自分が大学を卒業したのは今から25年以上も前だが、
入社した会社の初任給が20万円ほどだったぞ。
まぁ、外食産業では業界ナンバーワンの会社だったし、
サービス業なので日曜、祝日は当然のように出勤、
オープンシフトだと朝5時前に起きてクローズシフトなら帰宅は深夜2時過ぎ。
だけど週休2日だったし、誕生日休暇や夏休みもきちんとあった。
誕生日には会社から1万円が誕生日手当てで支給されたっけ。
ボーナスは夏と冬だけでなく決算ボーナスとして3月にも出たので年3回。
入社して2ヵ月後の夏のボーナスは当然、小遣い程度だったが、
冬のボーナスは同じ年に大学を卒業した同期の中でも一番だったんじゃないかな。
なんせボーナス支給額が全国1位の会社だったし。
すぐに車を現金で買い替えたっけ。
まぁ、時代はバブルへ移っていく頃。
大学4年になっても就職活動なんてロクにせず、
実際、就職活動を始めたのって夏休みを思い切り遊んだ後の9月後半から。
自宅に毎日のように届く各企業からの就職案内から資料請求をしたら、
もう、それからは入社まで超VIP待遇。
会社説明会はホテルの高級レストランでの食事付きとか
新幹線指定席のチケットが送られてきて内定者だけ集めるのは
リゾートホテルとか、会社側が他の会社に新卒者を取られないよう
地方に拘束してしまうのが普通。
完全なる「売り手市場」で学生が入ってあげる会社を選べる時代だった。
会社側も来ていただくために必死でカネをばら撒いていた時代。
当時は、それが当たり前だと思っていた。
なので、その後すぐに訪れた就職氷河期は信じられなかった。
良い時代に産まれて良かったと感じたのを覚えている。
なので今回のニュース、やっと大卒初任給が25年前くらいの水準に戻ったって感じかな。

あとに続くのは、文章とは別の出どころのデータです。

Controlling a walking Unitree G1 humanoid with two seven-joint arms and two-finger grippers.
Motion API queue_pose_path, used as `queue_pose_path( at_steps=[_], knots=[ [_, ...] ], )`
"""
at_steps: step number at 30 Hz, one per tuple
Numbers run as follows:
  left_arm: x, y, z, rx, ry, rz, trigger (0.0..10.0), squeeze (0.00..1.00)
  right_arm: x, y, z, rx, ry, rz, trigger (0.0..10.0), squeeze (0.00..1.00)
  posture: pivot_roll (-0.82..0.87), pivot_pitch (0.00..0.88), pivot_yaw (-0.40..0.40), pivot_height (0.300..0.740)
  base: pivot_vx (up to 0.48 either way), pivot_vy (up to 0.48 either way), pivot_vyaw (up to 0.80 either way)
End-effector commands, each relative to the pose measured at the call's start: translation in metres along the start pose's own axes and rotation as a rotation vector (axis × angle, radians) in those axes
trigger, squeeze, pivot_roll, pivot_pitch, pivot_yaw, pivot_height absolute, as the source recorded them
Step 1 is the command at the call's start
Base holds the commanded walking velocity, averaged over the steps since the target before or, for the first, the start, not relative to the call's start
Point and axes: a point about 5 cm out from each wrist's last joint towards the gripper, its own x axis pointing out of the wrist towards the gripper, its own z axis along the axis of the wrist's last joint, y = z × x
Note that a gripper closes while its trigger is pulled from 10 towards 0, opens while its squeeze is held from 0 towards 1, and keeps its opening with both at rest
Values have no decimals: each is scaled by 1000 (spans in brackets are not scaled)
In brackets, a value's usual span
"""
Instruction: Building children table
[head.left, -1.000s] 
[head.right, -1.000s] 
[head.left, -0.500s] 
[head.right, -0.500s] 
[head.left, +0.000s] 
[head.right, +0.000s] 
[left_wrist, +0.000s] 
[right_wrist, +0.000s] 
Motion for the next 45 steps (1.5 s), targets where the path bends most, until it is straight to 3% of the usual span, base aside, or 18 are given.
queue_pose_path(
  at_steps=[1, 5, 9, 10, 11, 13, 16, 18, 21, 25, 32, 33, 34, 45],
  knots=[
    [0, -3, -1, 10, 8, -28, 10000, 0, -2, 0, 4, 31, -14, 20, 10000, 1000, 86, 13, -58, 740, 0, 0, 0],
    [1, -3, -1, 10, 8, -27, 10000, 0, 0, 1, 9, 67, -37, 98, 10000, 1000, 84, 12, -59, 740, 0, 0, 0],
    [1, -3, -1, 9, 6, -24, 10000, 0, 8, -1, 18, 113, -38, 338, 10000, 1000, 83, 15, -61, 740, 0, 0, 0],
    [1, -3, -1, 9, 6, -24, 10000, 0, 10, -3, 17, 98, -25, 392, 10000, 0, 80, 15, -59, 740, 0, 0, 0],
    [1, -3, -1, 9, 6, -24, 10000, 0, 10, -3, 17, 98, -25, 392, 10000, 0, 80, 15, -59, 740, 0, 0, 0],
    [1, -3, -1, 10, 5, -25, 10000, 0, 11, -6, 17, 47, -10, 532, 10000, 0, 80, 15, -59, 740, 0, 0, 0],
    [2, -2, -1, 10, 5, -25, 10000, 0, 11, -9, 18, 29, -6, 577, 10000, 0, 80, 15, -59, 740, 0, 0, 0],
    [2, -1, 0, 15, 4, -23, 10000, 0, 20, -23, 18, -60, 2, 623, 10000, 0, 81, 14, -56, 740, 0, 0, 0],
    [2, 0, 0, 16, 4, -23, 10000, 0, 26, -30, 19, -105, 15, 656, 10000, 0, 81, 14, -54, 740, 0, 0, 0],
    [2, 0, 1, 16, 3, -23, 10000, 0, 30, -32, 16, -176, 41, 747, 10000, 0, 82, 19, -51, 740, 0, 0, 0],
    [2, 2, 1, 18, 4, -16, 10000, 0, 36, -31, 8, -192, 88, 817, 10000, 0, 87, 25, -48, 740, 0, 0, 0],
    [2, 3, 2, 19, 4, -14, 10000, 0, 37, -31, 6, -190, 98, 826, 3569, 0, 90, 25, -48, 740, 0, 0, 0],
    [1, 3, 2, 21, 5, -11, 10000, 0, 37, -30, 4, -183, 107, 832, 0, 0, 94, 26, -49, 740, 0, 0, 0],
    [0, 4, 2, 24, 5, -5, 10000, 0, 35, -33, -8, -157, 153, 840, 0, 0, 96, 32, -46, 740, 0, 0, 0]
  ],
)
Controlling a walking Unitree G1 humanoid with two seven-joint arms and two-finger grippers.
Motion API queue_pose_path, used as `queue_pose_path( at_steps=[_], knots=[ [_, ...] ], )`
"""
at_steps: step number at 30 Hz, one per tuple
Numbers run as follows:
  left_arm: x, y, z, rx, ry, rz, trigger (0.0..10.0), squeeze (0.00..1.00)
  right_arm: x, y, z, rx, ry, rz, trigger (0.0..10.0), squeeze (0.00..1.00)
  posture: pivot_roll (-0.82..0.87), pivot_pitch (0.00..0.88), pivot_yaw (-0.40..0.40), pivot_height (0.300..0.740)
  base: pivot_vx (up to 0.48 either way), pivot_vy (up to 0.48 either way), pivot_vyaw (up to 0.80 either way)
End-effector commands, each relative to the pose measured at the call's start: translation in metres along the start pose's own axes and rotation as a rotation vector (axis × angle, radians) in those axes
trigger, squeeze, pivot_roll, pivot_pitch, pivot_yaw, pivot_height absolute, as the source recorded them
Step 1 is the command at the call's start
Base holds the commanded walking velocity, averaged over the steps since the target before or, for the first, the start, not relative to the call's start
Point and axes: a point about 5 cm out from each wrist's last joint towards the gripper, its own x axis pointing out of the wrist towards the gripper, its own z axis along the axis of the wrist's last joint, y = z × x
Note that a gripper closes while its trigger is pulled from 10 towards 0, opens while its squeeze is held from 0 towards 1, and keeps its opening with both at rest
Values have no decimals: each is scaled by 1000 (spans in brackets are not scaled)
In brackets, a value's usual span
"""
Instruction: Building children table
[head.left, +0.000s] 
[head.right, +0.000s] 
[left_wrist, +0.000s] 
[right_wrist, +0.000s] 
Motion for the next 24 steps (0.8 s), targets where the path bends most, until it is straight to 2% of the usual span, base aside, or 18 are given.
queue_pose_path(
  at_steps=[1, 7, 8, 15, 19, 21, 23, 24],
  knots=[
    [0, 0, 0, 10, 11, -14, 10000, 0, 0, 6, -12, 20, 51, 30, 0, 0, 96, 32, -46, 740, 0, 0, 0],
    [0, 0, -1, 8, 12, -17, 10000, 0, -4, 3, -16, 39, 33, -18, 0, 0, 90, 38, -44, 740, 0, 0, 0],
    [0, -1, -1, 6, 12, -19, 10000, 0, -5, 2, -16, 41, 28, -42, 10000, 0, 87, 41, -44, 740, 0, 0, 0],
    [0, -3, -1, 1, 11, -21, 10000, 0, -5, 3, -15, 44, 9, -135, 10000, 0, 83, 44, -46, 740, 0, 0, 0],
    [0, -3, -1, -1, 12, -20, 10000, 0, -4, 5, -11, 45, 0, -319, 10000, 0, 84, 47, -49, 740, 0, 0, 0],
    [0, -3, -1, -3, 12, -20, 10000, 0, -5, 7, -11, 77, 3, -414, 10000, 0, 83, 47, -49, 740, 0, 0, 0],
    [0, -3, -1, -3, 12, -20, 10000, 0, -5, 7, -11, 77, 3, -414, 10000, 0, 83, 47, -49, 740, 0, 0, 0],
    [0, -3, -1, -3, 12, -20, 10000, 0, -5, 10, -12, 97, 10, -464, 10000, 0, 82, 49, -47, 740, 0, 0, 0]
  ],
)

バブル崩壊後、日本は「失われた10年」と言われていたものが、
気が付けば「失われた20年」に延長している。
このまま行けば「失われた30年」と失われたシリーズを
どんどん更新していきそうだね。
給料が上がるなんてことは中小企業では夢の世界になってしまったらしい。
現状維持なら御の字だとか。
いや下がって当たり前の世の中。
下がるだけならまだしも、いきなりリストラと言う大義名分の肩叩きすらあるし。
なので、こんな夢のない日本では、若者の働こうとする気力も沸いてこないだろうね。
なので定職に着かずフリーターも増えている。
俗に言う年収200万以下のワーキングプア人口も年々増えていると同時に
生活保護受給者も増えているっていうから、日本の未来はお先真っ暗だ。
そして来春大学卒業予定の就職内定率は59.9%と
文部科学省と厚生労働省が発表した。
過去最悪だった前年同期の57.6%を上回ったものの、それに次ぐ低さ。
約42万3千人が就職を希望しているが、その4割にあたる約17万人が
内定を得られていない計算だという。
あのバブルさえなければ、今頃は初任給30万円時代になっていたかもしれないのに…。
日本は、どこでどう狂ってしまったのか…もう取り返しはつかないけど。